§ **What the exercise asks**: Only the lines containing "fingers" should appear in the answer, copied from the listing below.

§ **Material shown**:
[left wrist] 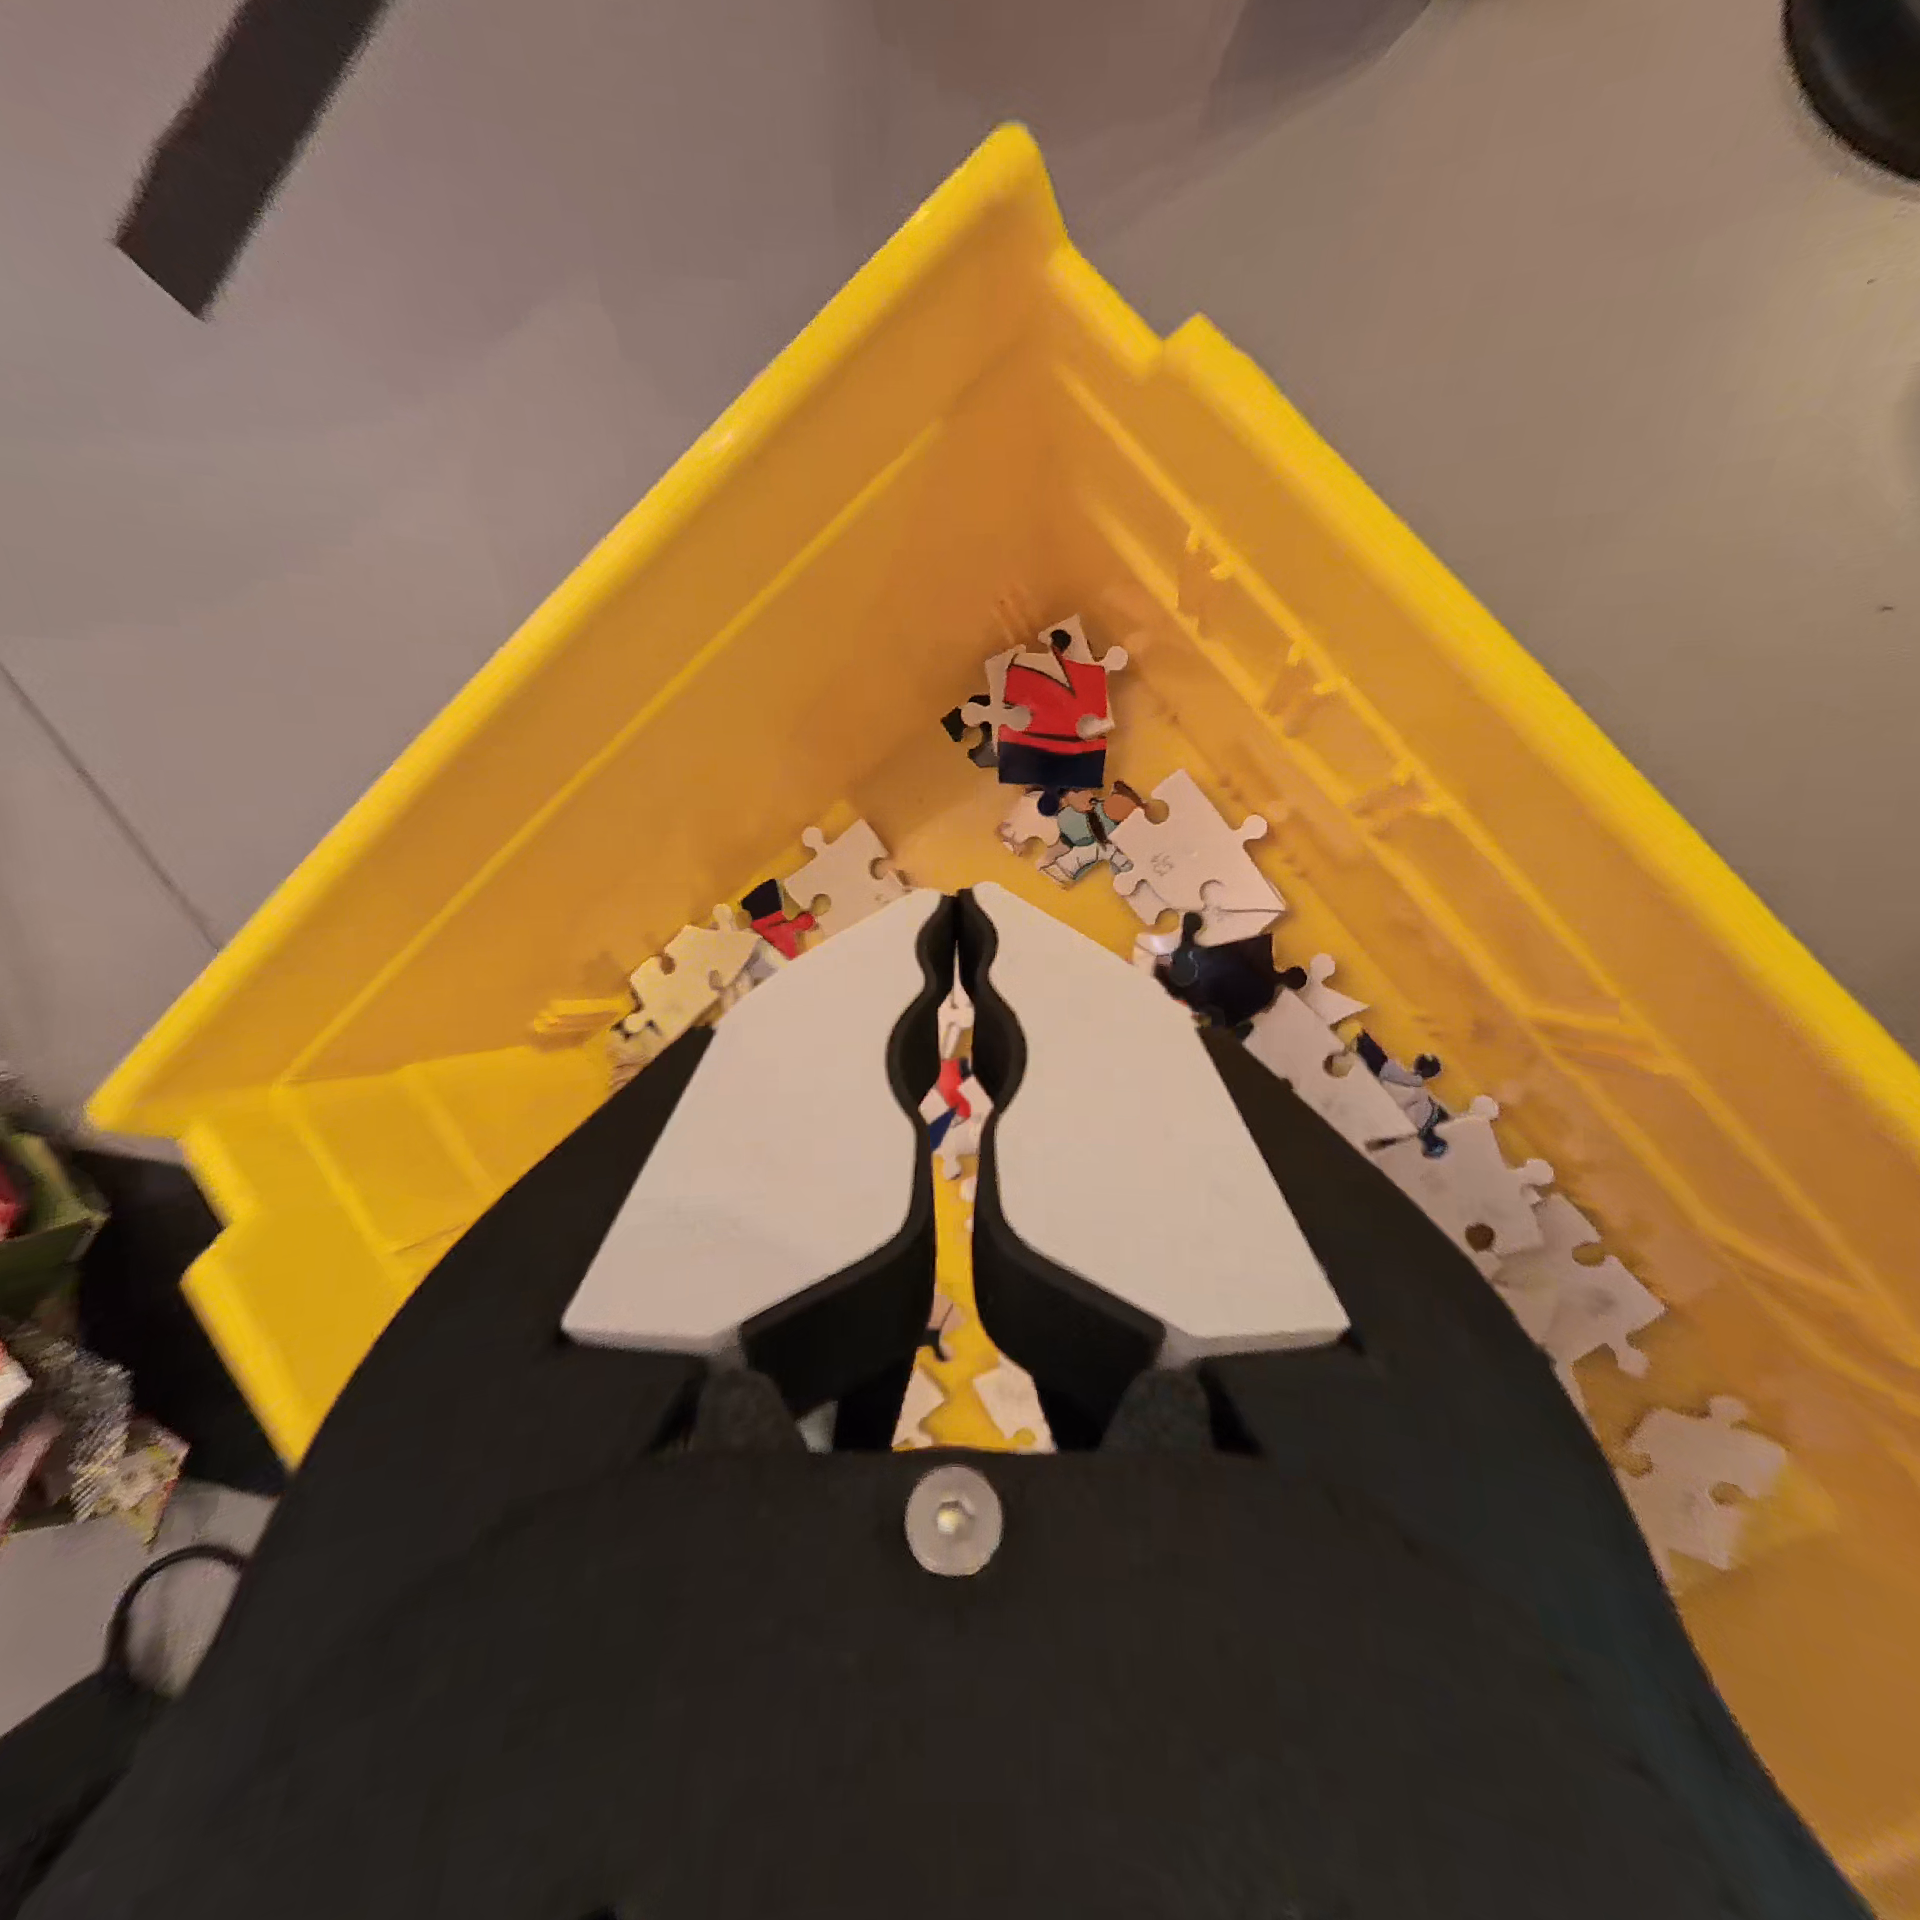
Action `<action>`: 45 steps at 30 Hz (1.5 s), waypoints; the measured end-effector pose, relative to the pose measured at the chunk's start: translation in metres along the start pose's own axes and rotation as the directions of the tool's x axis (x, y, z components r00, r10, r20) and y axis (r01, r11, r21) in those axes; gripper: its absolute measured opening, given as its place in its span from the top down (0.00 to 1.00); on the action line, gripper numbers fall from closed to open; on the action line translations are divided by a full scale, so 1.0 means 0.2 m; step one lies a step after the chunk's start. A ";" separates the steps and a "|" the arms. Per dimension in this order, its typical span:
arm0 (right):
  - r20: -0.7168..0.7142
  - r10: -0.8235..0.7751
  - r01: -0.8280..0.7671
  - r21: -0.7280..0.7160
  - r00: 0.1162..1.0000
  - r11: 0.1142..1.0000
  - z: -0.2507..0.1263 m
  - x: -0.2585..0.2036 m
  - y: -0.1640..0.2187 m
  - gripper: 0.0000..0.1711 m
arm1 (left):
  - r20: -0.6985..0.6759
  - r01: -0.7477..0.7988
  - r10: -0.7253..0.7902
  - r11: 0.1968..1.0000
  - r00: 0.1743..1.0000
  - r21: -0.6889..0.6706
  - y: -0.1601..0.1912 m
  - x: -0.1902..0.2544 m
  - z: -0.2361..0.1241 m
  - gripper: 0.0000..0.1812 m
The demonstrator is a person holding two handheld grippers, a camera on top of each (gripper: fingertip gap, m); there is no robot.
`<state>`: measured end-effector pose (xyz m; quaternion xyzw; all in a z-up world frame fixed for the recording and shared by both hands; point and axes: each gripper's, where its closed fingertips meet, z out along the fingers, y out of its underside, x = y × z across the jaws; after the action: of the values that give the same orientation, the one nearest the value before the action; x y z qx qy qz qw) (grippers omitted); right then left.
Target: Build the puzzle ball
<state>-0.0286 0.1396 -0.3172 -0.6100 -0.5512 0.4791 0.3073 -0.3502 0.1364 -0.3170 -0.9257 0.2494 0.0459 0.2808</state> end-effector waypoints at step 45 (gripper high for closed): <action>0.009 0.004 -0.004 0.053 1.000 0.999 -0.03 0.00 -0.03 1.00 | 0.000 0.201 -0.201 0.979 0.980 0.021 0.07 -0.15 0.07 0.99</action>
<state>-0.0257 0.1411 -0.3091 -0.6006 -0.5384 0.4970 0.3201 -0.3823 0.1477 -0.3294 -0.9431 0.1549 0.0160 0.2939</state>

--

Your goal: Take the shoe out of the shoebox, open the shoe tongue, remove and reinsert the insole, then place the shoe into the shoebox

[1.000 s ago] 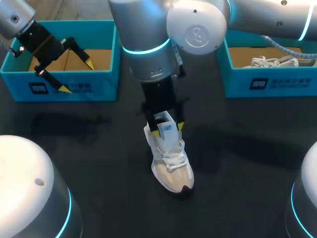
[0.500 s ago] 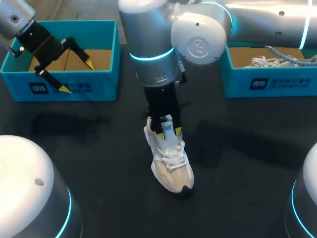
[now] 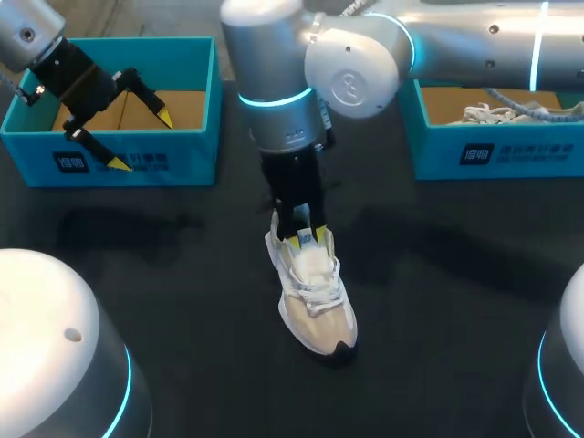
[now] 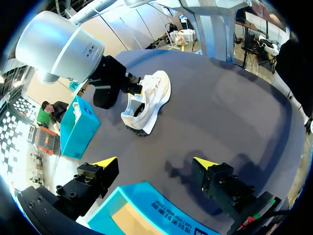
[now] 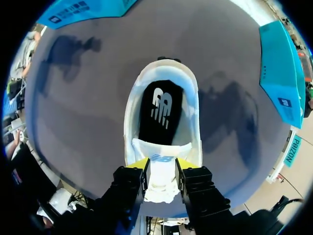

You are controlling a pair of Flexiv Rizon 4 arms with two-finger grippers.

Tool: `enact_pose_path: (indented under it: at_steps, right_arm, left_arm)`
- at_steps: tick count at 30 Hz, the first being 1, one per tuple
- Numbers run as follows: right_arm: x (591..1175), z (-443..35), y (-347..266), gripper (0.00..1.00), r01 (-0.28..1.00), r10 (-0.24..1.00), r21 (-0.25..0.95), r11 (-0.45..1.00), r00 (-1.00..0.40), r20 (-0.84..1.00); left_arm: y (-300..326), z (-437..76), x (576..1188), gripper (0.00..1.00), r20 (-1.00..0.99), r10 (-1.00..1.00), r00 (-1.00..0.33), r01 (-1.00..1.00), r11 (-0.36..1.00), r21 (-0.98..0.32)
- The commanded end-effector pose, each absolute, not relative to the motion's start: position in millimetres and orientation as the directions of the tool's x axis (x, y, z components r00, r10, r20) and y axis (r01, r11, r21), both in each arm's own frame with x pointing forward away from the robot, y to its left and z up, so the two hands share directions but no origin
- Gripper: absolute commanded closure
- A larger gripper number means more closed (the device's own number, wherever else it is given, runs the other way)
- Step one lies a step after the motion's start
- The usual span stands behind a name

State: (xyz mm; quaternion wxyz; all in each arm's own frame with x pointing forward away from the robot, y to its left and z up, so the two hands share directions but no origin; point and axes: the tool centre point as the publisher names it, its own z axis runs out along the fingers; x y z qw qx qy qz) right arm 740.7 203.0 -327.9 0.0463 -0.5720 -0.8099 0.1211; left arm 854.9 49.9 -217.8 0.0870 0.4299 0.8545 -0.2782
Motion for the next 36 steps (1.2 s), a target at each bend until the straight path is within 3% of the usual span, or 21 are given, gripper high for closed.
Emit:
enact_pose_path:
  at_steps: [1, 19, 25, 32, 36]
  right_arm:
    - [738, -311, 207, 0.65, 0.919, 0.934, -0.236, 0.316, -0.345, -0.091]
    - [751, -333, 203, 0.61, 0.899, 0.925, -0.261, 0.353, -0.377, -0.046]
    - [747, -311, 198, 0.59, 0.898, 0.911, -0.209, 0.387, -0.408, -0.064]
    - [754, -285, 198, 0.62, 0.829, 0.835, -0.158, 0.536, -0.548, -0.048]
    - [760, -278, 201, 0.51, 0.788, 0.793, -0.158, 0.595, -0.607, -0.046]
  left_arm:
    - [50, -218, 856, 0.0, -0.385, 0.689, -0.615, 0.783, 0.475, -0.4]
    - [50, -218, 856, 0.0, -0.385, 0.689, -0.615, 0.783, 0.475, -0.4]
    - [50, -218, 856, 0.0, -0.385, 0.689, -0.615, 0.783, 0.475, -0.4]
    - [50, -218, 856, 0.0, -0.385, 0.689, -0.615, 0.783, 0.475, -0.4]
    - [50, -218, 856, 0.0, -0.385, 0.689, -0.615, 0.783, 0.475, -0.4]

§ **Reply to the task**:
`<state>`: measured end-effector pose (xyz m; quaternion xyzw; all in a z-up world frame fixed for the recording and shared by both hands; point and axes: each gripper's, where its closed fingertips meet, z out along the fingers, y out of its underside, x = y × z across the jaws; after the action: of the values that give the same orientation, the one nearest the value before the action; x y z qx qy qz qw) (grippers omitted); right then left.
State: (xyz mm; quaternion wxyz; all in each arm's own frame with x pointing forward away from the robot, y to its left and z up, so the two hands share directions but no origin; point and axes: the tool centre point as the publisher names it, its own z axis runs out along the fingers; x y z qw qx qy qz) right arm 740.7 203.0 -327.9 0.0463 -0.5720 -0.8099 0.1211; left arm 854.9 49.9 -217.8 0.0870 0.4299 0.8545 -0.2782

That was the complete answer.